Subito ho percepito che quest’uomo aveva già bussato a tante porte e ricevuto tanti no. Decisi di ascoltarlo e se possibile di poterlo aiutare orientandolo verso le strutture di riferimento. Ascoltando la storia e leggendo la documentazione emerse che dei problemi burocratici e diversi problemi di comprensione e interpretazione impedivano l’attuazione del programma riabilitativo. Così mi sono fatto forza e entrando nella loro casa ho iniziato un trattamento riabilitativo per tamponare la situazione. Mi sono messo in contatto con la pediatra cercando di mediare da un lato con la famiglia per spiegare come funziona la burocrazia e come costruire relazioni formali efficaci e dall’altra parte mediando con le istituzioni ricordando che il valore da salvaguardare era la salute del bambino che in fondo non ha nessuna colpa. Finalmente attraverso il confronto pacato e costruttivo con i responsabili sanitari la situazione si è sbloccata e proprio in questi giorni il ragazzino inizierà un nuovo percorso riabilitativo.

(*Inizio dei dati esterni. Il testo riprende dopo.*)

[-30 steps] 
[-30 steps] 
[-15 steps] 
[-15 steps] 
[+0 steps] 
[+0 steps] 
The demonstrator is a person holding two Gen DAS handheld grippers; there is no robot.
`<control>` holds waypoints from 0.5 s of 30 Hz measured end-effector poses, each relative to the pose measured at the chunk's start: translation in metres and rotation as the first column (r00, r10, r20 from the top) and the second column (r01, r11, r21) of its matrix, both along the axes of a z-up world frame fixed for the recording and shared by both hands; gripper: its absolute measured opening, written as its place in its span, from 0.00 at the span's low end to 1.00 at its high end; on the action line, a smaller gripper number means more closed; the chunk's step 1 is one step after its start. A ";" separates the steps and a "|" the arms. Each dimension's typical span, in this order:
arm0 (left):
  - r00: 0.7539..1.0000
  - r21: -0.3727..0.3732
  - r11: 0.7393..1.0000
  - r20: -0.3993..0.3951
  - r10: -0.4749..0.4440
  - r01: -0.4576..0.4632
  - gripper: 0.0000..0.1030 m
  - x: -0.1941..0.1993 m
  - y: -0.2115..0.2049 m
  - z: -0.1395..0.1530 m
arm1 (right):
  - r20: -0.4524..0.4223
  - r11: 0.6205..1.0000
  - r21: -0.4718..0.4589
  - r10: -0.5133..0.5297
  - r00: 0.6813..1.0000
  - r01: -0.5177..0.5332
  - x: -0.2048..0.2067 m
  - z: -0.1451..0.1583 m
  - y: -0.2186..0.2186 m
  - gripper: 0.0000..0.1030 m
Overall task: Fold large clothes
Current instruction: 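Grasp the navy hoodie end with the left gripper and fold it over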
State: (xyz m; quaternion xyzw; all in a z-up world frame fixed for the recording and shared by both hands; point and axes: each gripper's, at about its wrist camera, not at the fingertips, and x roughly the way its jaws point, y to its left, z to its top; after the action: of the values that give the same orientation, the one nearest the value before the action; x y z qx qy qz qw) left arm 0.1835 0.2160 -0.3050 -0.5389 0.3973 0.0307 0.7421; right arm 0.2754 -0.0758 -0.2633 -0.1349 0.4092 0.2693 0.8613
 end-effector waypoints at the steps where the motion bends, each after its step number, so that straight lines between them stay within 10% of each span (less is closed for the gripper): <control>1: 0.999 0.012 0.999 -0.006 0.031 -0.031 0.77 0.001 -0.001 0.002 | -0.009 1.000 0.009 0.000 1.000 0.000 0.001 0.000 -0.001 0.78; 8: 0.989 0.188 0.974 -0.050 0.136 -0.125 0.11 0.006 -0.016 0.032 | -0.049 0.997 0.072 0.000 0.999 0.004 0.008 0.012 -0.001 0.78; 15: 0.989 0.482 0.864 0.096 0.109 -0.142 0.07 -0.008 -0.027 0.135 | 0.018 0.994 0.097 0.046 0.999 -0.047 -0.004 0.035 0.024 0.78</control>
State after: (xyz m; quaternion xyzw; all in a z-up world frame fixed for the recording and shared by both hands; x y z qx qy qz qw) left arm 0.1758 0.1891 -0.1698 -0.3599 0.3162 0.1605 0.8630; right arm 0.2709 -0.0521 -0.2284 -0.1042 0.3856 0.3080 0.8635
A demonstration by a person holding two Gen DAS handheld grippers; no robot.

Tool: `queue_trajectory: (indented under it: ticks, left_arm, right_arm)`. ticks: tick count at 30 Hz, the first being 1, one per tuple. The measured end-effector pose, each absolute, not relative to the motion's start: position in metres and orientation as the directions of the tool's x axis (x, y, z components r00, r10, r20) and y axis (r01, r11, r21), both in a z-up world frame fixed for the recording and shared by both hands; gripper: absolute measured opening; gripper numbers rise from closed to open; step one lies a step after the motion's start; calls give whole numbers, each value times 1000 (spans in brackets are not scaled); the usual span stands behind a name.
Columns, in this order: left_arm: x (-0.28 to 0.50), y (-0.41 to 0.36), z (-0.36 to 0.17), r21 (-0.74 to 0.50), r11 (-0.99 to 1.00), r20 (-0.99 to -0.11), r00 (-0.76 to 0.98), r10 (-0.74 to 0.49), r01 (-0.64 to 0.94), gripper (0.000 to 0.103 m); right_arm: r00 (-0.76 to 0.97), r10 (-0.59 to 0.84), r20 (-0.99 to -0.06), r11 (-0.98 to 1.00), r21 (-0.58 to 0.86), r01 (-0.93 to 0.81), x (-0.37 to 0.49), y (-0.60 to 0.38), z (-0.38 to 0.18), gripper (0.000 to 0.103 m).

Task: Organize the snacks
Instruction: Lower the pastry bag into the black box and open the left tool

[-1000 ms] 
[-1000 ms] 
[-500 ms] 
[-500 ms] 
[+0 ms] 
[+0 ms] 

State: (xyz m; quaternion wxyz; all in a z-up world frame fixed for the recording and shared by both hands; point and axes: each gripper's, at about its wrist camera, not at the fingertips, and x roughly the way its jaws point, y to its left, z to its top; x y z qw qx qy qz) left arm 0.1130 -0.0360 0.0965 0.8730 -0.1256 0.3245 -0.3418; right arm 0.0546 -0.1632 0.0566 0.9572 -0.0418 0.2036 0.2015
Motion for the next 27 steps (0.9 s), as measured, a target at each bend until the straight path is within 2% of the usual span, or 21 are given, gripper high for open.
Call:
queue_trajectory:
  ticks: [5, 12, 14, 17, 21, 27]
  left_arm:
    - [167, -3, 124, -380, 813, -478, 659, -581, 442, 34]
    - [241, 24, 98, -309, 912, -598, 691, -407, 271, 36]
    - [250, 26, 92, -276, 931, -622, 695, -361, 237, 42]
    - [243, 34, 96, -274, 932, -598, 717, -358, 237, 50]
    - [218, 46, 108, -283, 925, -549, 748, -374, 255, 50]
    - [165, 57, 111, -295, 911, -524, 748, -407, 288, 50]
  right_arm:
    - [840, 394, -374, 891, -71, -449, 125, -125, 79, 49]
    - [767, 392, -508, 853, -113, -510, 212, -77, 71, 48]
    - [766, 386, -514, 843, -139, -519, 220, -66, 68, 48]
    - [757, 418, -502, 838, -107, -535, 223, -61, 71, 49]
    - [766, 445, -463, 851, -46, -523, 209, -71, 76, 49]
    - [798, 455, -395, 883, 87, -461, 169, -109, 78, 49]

Nell’estate 2021 di ritorno da una camminata con alcune famiglie del quartiere abbiamo assistito a un episodio di maltrattamento di un uomo verso una donna. L’episodio non ci ha lasciato indifferenti soprattutto per la presenza dei nostri figli che sono in maggioranza maschi. Ci siamo confrontati e insieme si è deciso di realizzare una panchina rossa per richiamare la campagna mondiale contro la violenza sulle donne. Un simbolo che ricordasse prima a noi residenti (grandi e piccoli) e anche a chi è di passaggio il rispetto per le persone. Ci siamo attivati per la realizzazione: chi per trovare i materiali, chi per le vernici, chi per la realizzazione di una scritta e chi per gli attrezzi. Per finire abbiamo chiesto al Comune l’autorizzazione a posare la panchina in una aiuola, ma per la mancanza di una certificazione non è stato possibile posizionarla in modo permanente. In occasione del 25 novembre di quest’anno abbiamo deciso di posizionarla per alcuni giorni poi, nel rispetto delle regole, la toglieremo.

Spesso capita di gestire l’attesa nella mia attività lavorativa ma anche in famiglia.

Avendo i genitori anziani e lavorando anche con persone anziane (soggetti ai quali viene meno la percezione del tempo che passa e nei quali aumenta la necessità di avere qualcuno accanto) mi trovo spesso a temporeggiare riguardo le richieste che mi vengono fatte cercando di ribadire le priorità, le cose importanti e irrinunciabili. Situazioni che mi mettono a dura prova perché “tutto subito” non sempre è possibile. Rassicurare, riorientare le richieste e essere empatici richiede di rallentare, di fermarsi a fare compagnia e di aspettare. Tempi che sono necessari ma che non sempre sono conciliabili con la quotidianità.

Per me l’attesa è un tempo formativo, di ricerca interiore di conoscenza, di consapevolezza, di verifica personale. Un tempo utile e necessario anche se faticoso, ma proprio per questo bello.

Buon avvento, buona attesa.

Gigi Bonetti, 52 anni, marito e padre di tre ragazzi, fisioterapista in una RSA.